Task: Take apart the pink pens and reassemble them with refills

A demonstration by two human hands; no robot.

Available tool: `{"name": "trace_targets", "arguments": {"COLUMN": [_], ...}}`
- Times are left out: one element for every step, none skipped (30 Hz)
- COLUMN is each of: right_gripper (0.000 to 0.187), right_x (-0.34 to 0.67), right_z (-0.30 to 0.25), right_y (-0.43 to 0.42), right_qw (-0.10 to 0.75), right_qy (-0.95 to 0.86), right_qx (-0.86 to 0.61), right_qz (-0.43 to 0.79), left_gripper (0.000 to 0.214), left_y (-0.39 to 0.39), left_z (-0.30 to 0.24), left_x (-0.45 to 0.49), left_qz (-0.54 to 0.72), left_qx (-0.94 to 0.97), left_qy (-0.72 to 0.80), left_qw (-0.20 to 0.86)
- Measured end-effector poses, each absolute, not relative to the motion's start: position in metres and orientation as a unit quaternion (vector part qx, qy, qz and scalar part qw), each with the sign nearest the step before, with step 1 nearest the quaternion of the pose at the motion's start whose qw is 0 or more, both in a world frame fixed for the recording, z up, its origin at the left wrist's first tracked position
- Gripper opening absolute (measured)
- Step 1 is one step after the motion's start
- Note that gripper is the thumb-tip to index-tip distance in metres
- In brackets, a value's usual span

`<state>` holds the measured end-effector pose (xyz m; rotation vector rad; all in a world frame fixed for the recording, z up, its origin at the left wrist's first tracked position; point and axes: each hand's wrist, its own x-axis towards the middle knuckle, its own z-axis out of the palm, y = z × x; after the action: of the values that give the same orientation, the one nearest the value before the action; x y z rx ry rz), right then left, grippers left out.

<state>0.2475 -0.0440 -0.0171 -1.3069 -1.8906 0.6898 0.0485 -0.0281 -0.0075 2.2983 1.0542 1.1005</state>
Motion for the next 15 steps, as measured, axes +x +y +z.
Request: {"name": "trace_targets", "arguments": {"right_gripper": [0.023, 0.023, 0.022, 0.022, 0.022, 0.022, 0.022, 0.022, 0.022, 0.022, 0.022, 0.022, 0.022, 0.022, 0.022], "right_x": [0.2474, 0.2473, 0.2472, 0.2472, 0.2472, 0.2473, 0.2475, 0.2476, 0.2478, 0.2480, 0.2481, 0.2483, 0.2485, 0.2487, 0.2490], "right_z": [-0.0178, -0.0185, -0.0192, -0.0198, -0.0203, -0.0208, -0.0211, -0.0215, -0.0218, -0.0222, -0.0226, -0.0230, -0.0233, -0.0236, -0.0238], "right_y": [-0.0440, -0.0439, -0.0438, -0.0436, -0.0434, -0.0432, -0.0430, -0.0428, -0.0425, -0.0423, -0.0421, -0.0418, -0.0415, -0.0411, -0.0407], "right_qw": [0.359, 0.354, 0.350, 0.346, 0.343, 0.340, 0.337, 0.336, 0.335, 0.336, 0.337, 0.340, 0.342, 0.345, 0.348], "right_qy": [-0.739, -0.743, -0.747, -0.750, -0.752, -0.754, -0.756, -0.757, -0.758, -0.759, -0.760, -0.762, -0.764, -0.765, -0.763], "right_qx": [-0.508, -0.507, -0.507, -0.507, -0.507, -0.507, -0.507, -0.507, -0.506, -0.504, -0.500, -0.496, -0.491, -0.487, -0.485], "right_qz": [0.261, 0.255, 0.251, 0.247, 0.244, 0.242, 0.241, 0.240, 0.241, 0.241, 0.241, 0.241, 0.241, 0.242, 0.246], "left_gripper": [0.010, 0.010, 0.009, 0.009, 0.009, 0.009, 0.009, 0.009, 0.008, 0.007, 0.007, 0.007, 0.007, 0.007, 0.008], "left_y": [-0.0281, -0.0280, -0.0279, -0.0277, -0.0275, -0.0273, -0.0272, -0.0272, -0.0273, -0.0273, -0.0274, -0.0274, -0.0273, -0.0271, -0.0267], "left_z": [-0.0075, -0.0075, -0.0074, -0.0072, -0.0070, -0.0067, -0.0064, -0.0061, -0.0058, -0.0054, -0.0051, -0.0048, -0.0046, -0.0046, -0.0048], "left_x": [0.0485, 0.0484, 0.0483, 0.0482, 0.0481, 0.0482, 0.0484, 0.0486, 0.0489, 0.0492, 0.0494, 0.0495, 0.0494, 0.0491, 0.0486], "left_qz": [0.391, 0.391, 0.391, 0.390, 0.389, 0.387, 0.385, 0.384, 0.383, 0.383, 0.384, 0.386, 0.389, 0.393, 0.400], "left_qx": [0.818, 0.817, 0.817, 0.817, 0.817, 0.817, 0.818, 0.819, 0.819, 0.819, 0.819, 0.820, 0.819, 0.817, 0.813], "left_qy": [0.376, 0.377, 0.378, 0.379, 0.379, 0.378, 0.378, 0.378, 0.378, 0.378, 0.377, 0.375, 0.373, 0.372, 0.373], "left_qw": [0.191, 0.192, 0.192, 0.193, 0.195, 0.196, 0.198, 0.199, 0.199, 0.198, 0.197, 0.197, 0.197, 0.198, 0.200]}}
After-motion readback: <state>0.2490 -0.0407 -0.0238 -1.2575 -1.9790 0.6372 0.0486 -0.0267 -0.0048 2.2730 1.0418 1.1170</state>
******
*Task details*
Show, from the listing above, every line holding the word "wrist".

*Your response*
- Measured end-effector poses, each absolute, not relative to the motion's start: position in metres and orientation as a unit quaternion (vector part qx, qy, qz and scalar part qw), each with the sign nearest the step before, with step 1 nearest the quaternion of the pose at the motion's start whose qw is 0 or more, both in a world frame fixed for the recording, z up, its origin at the left wrist's first tracked position
`<state>` holds the measured end-effector pose (xyz m; rotation vector rad; all in a world frame fixed for the recording, z up, its origin at the left wrist's first tracked position; point and axes: each hand's wrist, its own x-axis towards the middle knuckle, its own z-axis out of the palm, y = z × x; after the action: of the values that give the same orientation, the one nearest the value before the action; x y z rx ry rz), right then left, grippers left out.

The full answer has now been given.